Trend

To disclose net value added (NVA) for the last five years to gauge a trend.
Definition

Value added (VA) is defined as the difference between the revenues and the costs of bought-in materials, goods and services. Value added is the wealth the entity has been able to create and that can be distributed among different stakeholders (employees, lenders, authorities and shareholders). In other terms, VA is the sum of the value added to employees, to providers of loan capital, to governments and to owners (in the case of cooperatives, members).

Net value added (NVA) consists of value added from which depreciation has been subtracted.

Measurement methodology

Value added can be calculated using the following:
Direct economic value generated (revenues and other income) minus operating costs (the costs of goods and services purchased from external suppliers).

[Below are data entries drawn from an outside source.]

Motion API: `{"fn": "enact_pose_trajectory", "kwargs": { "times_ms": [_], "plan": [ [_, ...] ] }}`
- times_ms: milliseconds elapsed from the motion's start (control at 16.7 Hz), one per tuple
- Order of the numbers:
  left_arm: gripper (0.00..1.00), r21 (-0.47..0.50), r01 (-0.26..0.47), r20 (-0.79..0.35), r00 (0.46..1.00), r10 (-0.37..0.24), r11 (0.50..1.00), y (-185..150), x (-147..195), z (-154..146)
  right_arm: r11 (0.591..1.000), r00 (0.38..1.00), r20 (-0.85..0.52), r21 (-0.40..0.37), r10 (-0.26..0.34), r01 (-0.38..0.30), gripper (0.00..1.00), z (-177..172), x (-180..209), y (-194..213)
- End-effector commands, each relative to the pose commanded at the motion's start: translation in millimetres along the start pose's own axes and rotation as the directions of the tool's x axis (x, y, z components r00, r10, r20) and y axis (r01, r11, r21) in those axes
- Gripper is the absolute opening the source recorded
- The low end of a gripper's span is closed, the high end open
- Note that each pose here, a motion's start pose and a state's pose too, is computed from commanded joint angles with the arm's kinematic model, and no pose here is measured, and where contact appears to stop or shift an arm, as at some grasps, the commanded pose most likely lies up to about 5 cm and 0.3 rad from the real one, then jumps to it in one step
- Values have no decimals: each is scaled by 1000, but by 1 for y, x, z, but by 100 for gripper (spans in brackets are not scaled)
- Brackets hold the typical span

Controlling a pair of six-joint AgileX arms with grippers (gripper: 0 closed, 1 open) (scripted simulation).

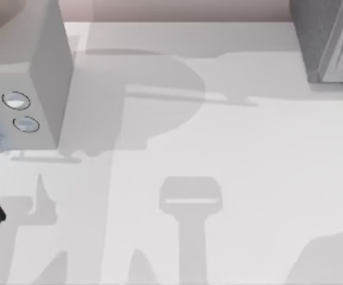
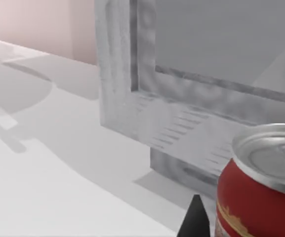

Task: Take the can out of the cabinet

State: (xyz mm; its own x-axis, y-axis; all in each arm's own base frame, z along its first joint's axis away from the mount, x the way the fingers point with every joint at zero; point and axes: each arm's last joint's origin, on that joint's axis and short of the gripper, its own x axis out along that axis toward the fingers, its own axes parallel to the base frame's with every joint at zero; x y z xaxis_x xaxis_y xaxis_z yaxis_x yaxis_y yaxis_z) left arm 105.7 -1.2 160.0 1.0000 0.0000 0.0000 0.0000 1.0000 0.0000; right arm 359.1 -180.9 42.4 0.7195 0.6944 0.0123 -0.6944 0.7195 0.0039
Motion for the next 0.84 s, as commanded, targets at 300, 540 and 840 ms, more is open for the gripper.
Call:
{"fn": "enact_pose_trajectory", "kwargs": {
  "times_ms": [300, 540, 840],
  "plan": [
    [100, 0, 0, 0, 1000, 0, 1000, 0, 0, 0, 1000, 1000, 0, 0, 0, 0, 75, 0, 0, 0],
    [100, 0, 0, 0, 1000, 0, 1000, 0, 0, 0, 1000, 1000, 0, 0, 0, 0, 100, 0, 0, 0],
    [100, 0, 0, 0, 1000, 0, 1000, 0, 0, 0, 1000, 1000, 0, 0, 0, 0, 100, 0, 0, 0]
  ]
}}
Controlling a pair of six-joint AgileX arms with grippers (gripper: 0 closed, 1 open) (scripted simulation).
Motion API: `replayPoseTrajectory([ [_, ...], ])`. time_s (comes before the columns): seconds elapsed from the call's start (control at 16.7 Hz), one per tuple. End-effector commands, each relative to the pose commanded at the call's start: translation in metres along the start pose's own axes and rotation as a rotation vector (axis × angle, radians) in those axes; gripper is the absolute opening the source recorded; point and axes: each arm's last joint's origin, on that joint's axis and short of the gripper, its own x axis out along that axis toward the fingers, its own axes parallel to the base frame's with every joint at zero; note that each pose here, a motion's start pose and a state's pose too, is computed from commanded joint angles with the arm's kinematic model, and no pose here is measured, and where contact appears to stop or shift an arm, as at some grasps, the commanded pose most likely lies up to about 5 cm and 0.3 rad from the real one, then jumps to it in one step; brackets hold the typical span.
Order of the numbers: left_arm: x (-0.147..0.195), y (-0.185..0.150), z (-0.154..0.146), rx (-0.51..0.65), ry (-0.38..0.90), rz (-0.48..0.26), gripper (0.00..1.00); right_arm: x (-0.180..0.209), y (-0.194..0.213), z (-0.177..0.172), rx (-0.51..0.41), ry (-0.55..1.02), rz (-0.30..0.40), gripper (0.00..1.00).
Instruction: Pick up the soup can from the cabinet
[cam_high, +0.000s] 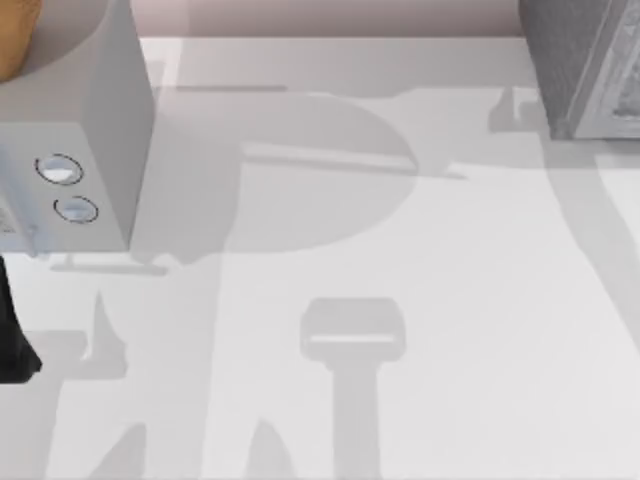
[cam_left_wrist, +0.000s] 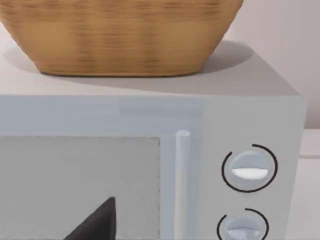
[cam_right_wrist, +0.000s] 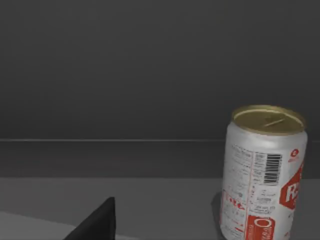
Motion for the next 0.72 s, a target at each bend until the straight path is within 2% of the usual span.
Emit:
replayPoseTrajectory([
  [0.42, 0.0, 0.0, 0.0, 0.0, 0.0, 0.0, 1.0, 0.023, -0.012, -0.026, 0.0, -0.006, -0.008, 1.0],
  [0.72, 0.0, 0.0, 0.0, 0.0, 0.0, 0.0, 1.0, 0.023, -0.012, -0.026, 0.001, -0.009, -0.006, 1.0],
])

This is normally referred to as gross value added (GVA).

Net value added is calculated by subtracting depreciation of tangible assets from value added.

Equation:
Value Added = 1a + 1b − 2a − 2b
Net Value Added = 1a + 1b − 2a − 2b − 3a − 3b

where:
1a = Revenue;
1b = Other income (investment income, other gains and losses);
2a = Cost of sales (costs of goods and services from external suppliers);
2b = Operating expenses (costs of goods and services from external suppliers);
3a = Cost of sales (depreciation); and
3b = Operating expenses (depreciation).

Potential sources of information

Value-added statement: A financial statement that depicts wealth created by an organization and how that wealth is distributed among various stakeholders comprising employees, shareholders, government, creditors and the wealth that is retained in the business.

The preparation of a value-added statement is based on the data collected within the traditional accounting system, so that value added is calculated on an accruals basis.

If an entity does not prepare a value-added statement, the calculation of value added should be made from data in the organization’s audited profit and loss statement, or its internally audited management accounts (internal management reports for the country-specific data should be used). In particular, if an entity wishes to prepare a value-added statement, operating costs can be derived from all the bills to external suppliers of goods and services (recorded in the accounts payable); the data on employee wages and benefits and the related information flows are normally managed by the human resources function, typically within a compensation and payroll management information system. Many entities use specialized software for collection and elaborating payroll information; payments to the different providers of capital are recorded in specific accounts (e.g. interest or dividends payable) and can be found in the P&L as interest expenses or in the cash flow statement as dividends paid; and community investments in the form of donations are recorded in a specific account that is usually called charitable contributions (in an internal report they will appear as a discrete expense line item most likely called charitable contributions).